*** Provided data ***

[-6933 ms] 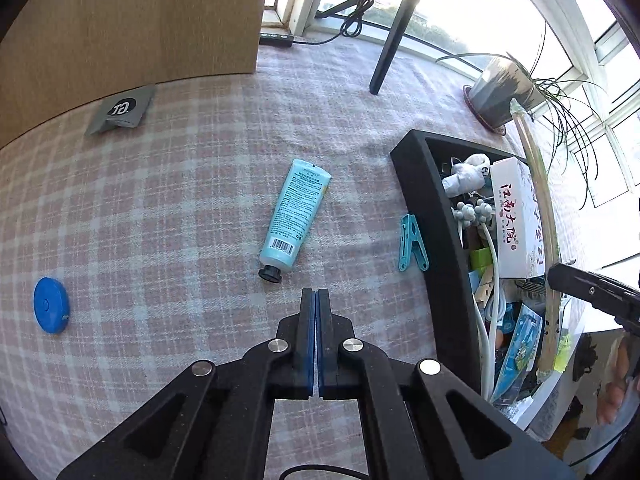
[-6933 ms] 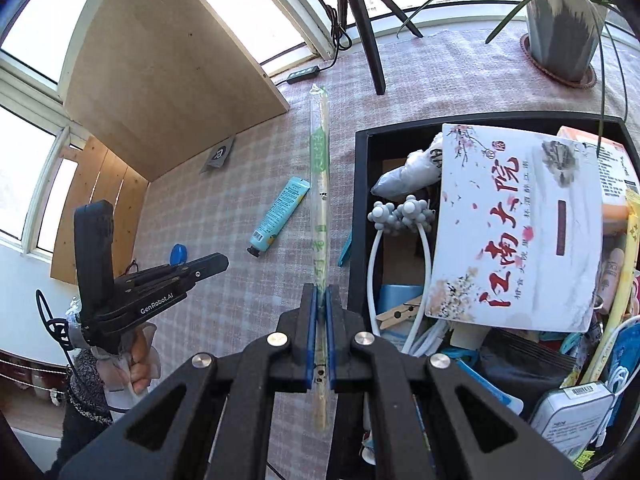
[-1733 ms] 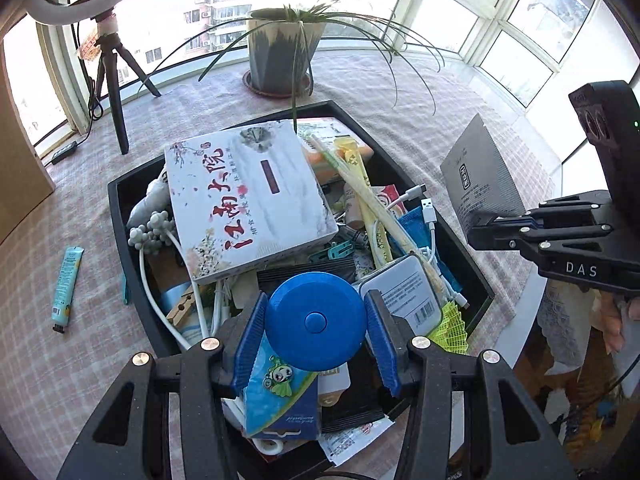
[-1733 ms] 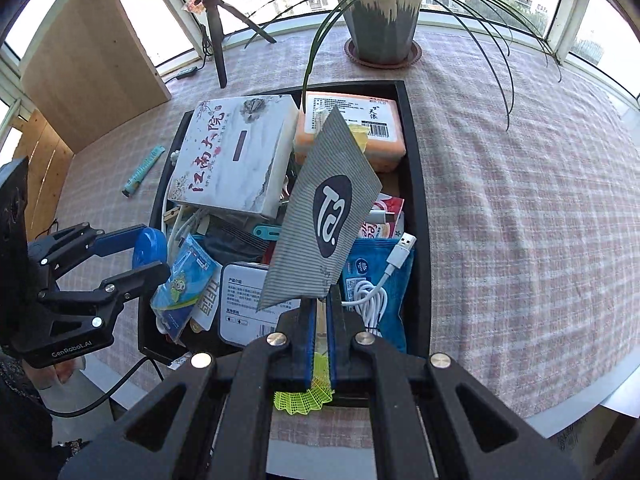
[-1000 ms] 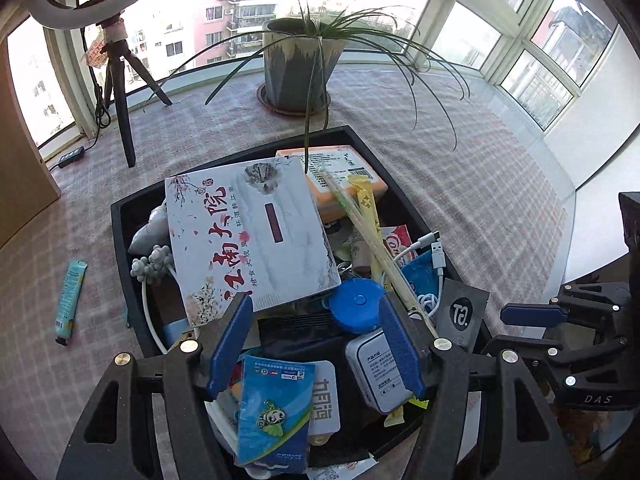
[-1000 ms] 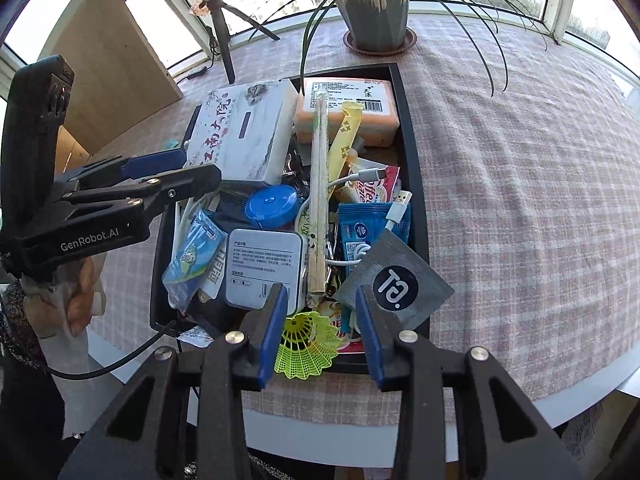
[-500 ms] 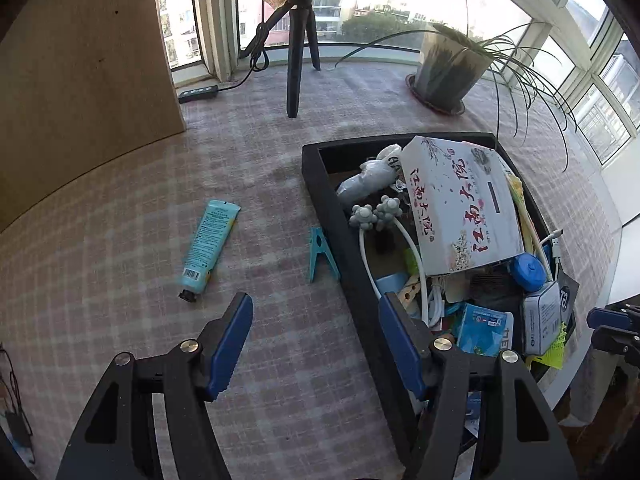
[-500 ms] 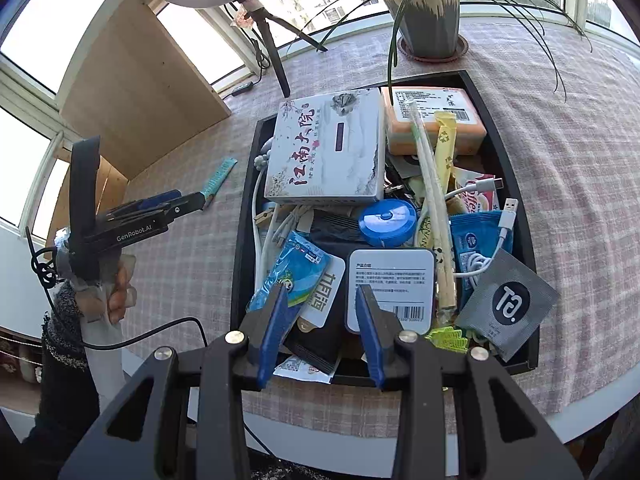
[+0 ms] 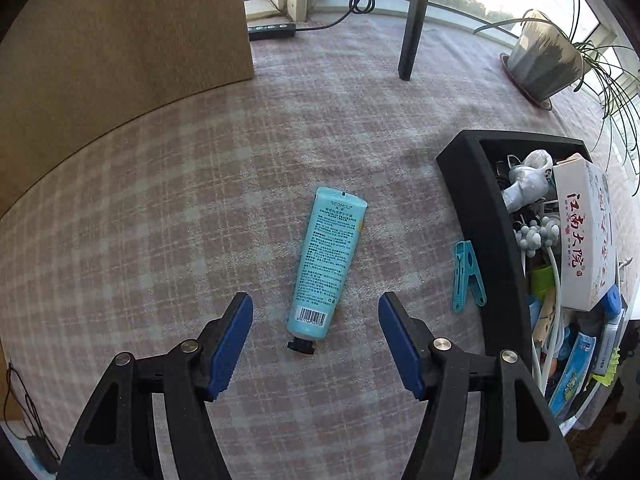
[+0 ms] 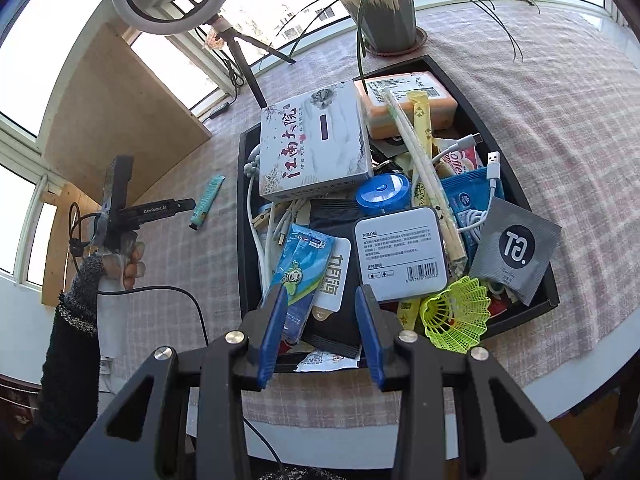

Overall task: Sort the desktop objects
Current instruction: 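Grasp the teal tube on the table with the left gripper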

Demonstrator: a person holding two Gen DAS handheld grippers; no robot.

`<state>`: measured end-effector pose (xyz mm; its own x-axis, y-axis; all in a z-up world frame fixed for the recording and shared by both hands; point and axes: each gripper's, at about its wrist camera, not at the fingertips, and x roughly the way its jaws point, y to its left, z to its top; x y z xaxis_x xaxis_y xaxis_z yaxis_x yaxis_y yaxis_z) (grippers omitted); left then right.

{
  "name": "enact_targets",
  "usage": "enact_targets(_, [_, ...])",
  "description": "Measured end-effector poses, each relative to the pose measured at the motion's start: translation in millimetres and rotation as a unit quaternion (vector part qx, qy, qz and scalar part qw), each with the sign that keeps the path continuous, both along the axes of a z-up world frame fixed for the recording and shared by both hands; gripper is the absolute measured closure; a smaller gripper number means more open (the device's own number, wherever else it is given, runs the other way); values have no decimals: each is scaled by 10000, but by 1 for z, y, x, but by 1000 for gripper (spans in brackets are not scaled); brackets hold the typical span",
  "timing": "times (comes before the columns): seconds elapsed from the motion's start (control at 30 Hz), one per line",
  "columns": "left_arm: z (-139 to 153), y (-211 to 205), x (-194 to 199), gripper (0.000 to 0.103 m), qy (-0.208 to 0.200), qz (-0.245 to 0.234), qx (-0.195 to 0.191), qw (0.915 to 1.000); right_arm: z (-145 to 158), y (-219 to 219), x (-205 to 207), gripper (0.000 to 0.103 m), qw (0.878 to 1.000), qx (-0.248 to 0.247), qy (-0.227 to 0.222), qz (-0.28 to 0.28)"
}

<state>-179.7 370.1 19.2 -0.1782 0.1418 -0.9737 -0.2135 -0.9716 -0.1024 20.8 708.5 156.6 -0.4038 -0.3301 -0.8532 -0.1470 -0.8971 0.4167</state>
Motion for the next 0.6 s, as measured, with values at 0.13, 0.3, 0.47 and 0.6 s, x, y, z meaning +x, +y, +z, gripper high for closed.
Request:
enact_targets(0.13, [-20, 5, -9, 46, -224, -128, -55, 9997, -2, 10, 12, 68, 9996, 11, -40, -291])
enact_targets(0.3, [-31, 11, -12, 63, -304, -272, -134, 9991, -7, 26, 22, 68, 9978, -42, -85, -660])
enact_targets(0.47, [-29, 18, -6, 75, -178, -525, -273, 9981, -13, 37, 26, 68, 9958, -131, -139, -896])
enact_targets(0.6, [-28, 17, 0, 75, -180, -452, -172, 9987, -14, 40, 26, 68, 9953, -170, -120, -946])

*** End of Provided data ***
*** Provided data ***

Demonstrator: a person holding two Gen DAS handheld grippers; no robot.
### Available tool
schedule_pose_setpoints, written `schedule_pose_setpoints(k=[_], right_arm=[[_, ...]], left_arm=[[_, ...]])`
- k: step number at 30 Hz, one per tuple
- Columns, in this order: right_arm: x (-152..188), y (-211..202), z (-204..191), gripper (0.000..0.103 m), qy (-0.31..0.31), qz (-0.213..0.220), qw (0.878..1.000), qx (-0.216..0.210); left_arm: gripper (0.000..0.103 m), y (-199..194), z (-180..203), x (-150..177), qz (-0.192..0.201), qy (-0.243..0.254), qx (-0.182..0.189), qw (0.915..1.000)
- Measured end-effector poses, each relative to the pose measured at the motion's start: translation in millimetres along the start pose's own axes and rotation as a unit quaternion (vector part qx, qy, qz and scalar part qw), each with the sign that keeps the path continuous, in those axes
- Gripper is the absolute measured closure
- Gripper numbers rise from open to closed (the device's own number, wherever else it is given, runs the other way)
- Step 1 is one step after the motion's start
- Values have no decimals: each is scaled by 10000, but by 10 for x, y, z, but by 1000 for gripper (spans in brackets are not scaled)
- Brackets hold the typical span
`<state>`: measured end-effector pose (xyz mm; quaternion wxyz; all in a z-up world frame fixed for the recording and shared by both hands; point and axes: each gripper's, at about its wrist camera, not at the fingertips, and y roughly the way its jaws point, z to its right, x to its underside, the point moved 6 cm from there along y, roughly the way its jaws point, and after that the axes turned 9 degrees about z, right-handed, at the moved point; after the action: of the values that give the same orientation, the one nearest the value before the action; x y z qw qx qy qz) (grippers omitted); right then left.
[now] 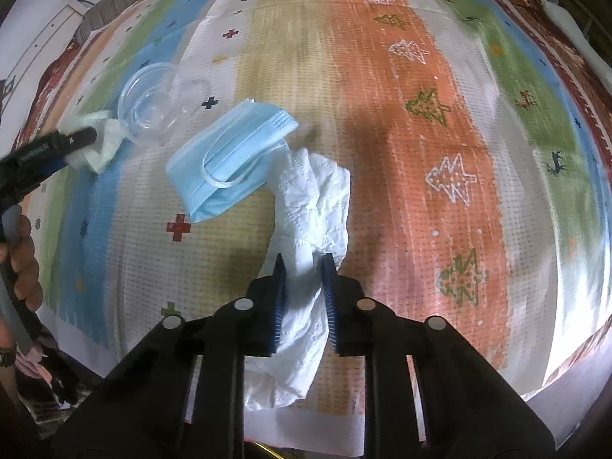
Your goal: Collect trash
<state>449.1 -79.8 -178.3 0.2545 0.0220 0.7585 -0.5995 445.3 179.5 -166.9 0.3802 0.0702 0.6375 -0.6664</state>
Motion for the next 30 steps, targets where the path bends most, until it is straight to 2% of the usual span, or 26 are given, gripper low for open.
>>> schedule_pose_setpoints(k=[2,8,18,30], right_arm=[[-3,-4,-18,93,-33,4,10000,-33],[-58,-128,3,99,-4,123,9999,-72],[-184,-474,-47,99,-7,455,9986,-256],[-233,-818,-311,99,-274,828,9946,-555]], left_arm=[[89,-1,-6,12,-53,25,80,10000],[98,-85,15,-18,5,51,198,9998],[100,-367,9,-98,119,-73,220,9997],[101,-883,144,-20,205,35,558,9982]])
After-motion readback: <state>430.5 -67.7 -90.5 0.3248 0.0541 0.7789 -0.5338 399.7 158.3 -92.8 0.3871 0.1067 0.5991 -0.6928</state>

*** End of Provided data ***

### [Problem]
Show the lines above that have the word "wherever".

### [Response to the exercise]
  "description": "Measured end-effector poses, each relative to the pose measured at the motion's start: translation in millimetres and rotation as a unit quaternion (vector part qx, qy, qz and scalar part qw), each with the sign that keeps the path continuous, both along the axes of a z-up world frame fixed for the recording and shared by both hands; gripper is the absolute measured closure; a smaller gripper number means more open (the device's own number, wherever else it is given, runs the other way); values have no decimals: each is scaled by 10000, but by 1 for z, y, x, but by 1000 for gripper (spans in brackets are not scaled); brackets hold the typical span",
- Gripper numbers rise from open to closed (the device's own number, wherever else it is given, runs the other way)

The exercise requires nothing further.